- Mafkar Location in Syria
- Coordinates: 35°00′37″N 37°13′30″E﻿ / ﻿35.0103°N 37.2250°E
- Country: Syria
- Governorate: Hama
- District: Salamiyah
- Subdistrict: Barri Sharqi

Population (2004)
- • Total: 1,605
- Time zone: UTC+3 (AST)
- City Qrya Pcode: C3270

= Mafkar =

Mafkar (مفكر, also transliterated al-Mufakkir) is a village in central Syria, administratively part of the Barri Sharqi Subdistrict of the Salamiyah District of the Hama Governorate. It is located 52 km east of Hama and 22 km north of Salamiyah. It consists of two parts, Mafkar Sharqi (East Mafkar) and Mafkar Gharbi (West Mafkar); the two parts are considered neighborhoods and sometimes, as separate villages.

According to the Syria Central Bureau of Statistics (CBS), Mafkar Sharqi had a population of 802 and Mafkar Gharbi had a population of 803 in the 2004 census. The inhabitants are predominantly Ismaili Shia Muslims.

==History==
Mafkar was founded in c. 1900, one of several villages with Byzantine-era ruins established on the margins of the Syrian steppe east of Hama beginning in the mid-19th century to repopulate and recultivate the area, which was long vulnerable to Bedouin raiding. The village was first inhabited by families from Taqsis, but they left for unclear reasons. The oldest-established families of the current village are the Al Suwaydan and Al Abu Qasim families.

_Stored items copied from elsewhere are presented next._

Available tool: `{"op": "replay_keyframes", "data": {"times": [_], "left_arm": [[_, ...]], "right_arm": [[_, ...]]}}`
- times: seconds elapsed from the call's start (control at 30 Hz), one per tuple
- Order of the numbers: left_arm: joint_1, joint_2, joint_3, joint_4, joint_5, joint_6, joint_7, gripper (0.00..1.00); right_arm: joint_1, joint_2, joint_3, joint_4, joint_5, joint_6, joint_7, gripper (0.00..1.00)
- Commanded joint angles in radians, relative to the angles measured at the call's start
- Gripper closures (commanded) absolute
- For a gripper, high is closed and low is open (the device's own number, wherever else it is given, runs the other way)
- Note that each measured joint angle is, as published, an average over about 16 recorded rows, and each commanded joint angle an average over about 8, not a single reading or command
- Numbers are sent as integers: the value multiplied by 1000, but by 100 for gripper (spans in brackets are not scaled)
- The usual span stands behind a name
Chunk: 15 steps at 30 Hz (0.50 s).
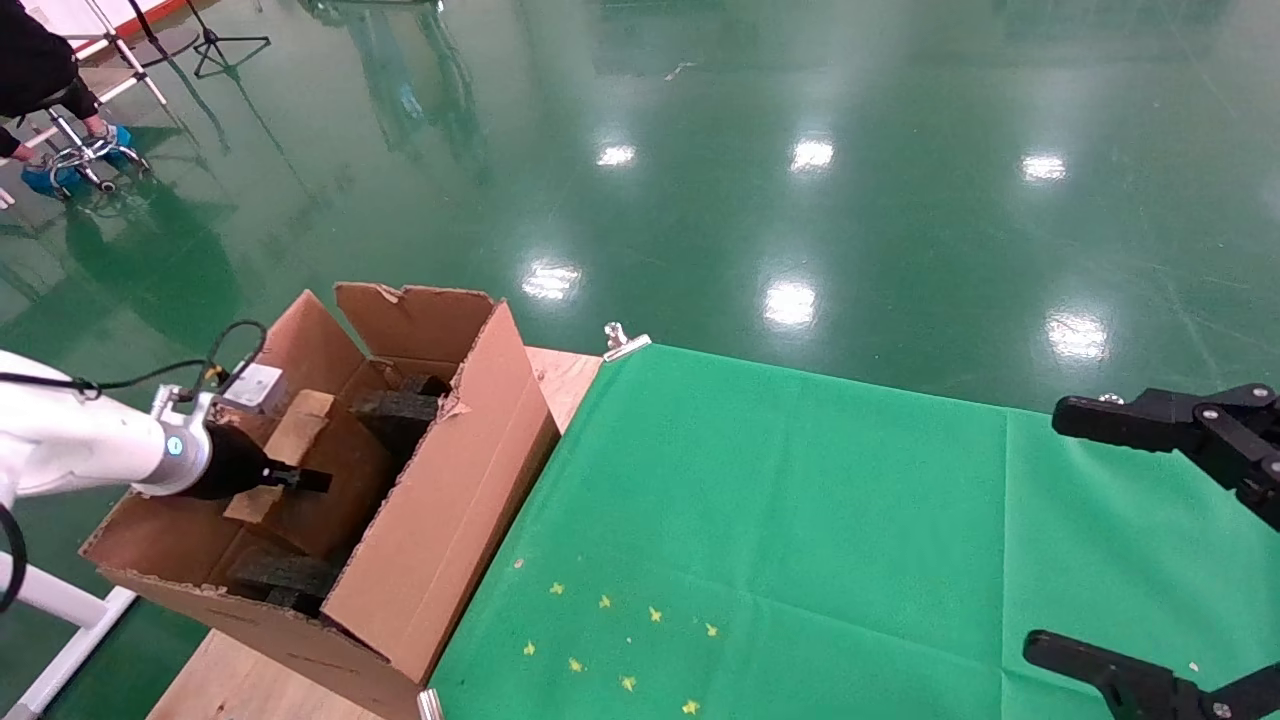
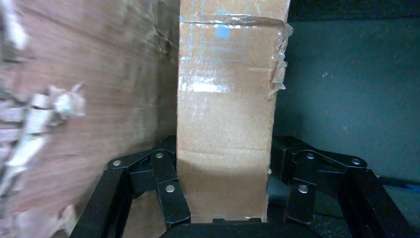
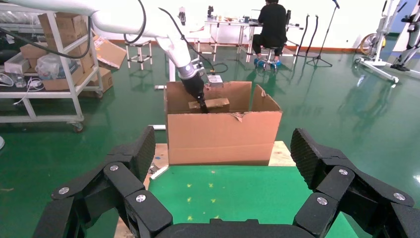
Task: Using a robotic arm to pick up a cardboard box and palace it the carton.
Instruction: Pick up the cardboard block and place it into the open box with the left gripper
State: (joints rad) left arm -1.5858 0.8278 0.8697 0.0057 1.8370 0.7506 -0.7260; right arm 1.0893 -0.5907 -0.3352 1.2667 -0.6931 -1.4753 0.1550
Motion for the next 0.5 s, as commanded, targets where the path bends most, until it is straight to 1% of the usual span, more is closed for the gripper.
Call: {"op": "replay_keyframes", "data": {"times": [0.03,0.1,0.13,0.37,0.4,0.5], "left_arm": [[10,5,-1,2,-2,-6,-2,100],[16,9,-2,2,-3,-9,-5,100],[19,11,-3,2,-4,-10,-6,92],[29,18,-4,1,-6,-18,-8,5],[29,18,-3,1,-6,-18,-8,0],[29,19,-3,1,-6,-19,-9,0]], "right_arm": [[0,0,0,0,0,0,0,0],[0,0,0,0,0,0,0,0],[0,0,0,0,0,0,0,0],[0,0,0,0,0,0,0,0],[0,0,0,0,0,0,0,0],[0,0,0,0,0,0,0,0]]}}
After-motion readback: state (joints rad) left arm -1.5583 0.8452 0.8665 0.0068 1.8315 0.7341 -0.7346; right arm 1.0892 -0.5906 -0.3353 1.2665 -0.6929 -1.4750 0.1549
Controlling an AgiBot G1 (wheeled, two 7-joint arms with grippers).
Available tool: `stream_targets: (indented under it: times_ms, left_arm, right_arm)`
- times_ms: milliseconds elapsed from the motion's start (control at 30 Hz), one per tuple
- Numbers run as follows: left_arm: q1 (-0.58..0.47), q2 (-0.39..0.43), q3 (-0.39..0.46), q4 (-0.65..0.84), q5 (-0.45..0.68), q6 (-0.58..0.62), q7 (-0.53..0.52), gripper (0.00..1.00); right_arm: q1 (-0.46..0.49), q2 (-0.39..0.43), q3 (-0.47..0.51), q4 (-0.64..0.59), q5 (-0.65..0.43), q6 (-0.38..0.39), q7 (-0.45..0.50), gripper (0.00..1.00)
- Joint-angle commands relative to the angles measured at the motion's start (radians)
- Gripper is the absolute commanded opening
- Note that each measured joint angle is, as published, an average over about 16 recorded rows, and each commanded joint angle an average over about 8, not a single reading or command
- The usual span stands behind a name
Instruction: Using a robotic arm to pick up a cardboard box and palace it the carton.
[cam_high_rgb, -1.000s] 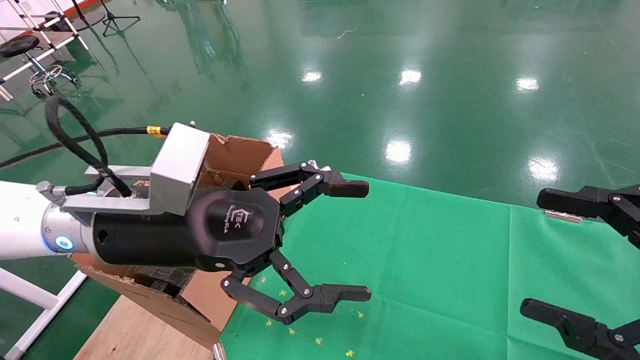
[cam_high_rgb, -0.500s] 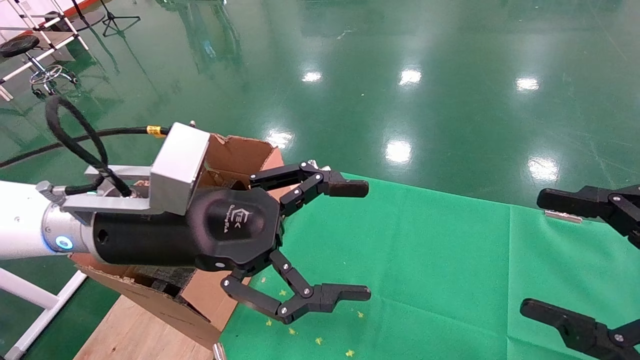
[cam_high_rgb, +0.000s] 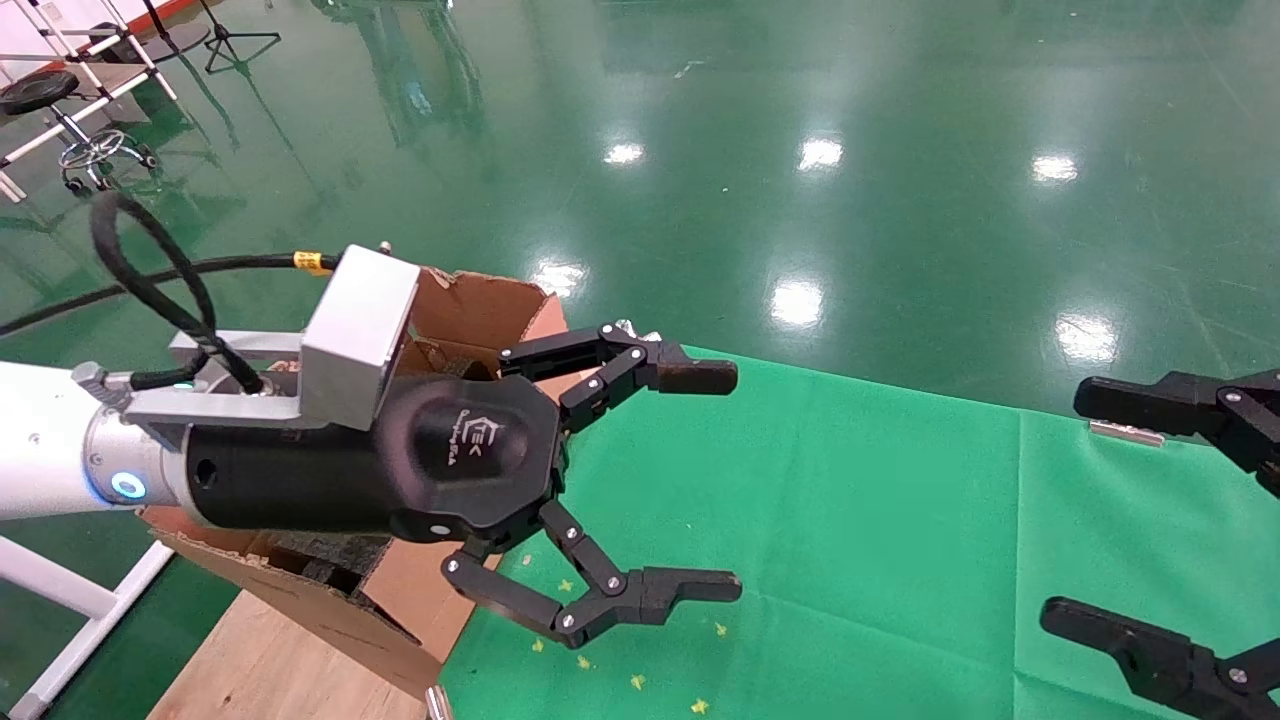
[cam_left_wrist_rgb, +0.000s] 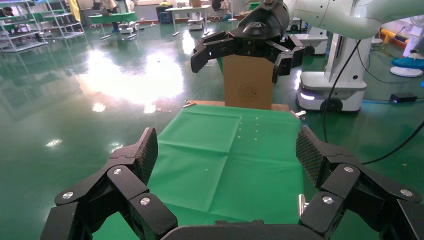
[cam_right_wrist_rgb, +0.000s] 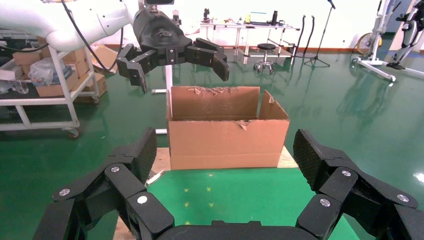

As of 2010, most of the inhabitants were economically dependent on mostly rainfed agriculture, with the main crops being grapes and olives. The village had been locally well known for its large potato farms, but those dwindled to a meager 20 dunams by 2010. Over half of the village's inhabitants had emigrated by then to the district capital of Salamiyah for better prospects.

During the Syrian civil war, in the summer of 2013, the Ismaili inhabitants of the village left for Salamiyah, at least temporarily, while Syrian government forces and Syrian rebels fought in and around their village. Many of their homes were looted by pro-government forces.